2.6. Method validation

The different parameters such as linearity, matrix effect, limit of detection (LOD), the limit of quantification (LOQ), specificity, trueness (bias), precision in terms of repeatability (RSDr-intraday), and reproducibility (RSDwR-interday) were validated for imidacloprid in brinjal and okra fruits according to the SANTE/12682/2019 guidelines [[23], [24], [25]]. The blank control matrix of brinjal and okra was extracted and used in the validation process. To detect the presence of possible interferences, six individual non-fortified blank samples were injected.

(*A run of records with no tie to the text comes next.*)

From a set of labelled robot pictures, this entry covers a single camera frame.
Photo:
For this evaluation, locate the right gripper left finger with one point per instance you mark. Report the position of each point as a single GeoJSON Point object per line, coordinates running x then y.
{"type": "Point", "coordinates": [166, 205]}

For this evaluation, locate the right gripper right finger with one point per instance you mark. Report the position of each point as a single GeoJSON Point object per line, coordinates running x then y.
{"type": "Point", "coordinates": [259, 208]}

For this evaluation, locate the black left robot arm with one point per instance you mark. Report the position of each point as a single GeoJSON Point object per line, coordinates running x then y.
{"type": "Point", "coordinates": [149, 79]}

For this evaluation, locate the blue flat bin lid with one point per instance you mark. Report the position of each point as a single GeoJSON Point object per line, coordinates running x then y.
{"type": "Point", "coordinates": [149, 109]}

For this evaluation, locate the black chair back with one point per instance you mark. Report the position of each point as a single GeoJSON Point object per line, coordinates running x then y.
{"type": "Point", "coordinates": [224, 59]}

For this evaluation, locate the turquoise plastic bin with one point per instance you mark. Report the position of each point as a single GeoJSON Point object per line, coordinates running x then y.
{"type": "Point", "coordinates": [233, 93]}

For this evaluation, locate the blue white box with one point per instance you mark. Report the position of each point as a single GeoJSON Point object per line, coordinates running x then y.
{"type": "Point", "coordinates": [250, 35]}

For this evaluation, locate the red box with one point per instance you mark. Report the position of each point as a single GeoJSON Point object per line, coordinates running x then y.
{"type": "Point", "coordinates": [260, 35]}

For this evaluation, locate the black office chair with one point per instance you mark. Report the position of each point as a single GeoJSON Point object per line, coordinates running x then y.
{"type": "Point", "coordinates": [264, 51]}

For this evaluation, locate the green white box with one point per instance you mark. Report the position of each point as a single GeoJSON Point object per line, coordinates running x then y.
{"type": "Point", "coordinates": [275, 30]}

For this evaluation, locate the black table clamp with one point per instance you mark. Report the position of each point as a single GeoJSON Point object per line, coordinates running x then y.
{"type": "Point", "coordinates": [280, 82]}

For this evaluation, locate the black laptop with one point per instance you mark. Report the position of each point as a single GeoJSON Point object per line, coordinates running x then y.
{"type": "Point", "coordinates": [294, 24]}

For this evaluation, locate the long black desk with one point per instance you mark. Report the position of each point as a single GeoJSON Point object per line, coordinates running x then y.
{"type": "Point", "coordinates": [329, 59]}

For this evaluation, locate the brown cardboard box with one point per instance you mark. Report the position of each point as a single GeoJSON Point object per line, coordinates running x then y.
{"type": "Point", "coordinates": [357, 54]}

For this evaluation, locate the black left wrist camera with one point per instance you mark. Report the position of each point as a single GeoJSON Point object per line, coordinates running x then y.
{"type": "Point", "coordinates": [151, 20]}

Solvent and matrix-matched linearity were assessed by evaluating the deviation of each linear concentration injected from actual linear concentration (0.002, 0.005, 0.01, 0.02, 0.04, 0.06, 0.08, 0.10 μg/mLfor brinjal and 0.001, 0.002, 0.005, 0.01, 0.02, 0.04, 0.06, 0.08, 0.10 μg/mLfor okra)based on alinear regression equation. The matrix effect was performed by comparing the angular coefficients obtained by the curves in the solvent and matrix according to the following equation:

Matrix effect (%) = (b_m-b_s)/b_s x 100

Where b_mand b_sare the angular coefficients of the curve in the matrix and in the solvent, respectively.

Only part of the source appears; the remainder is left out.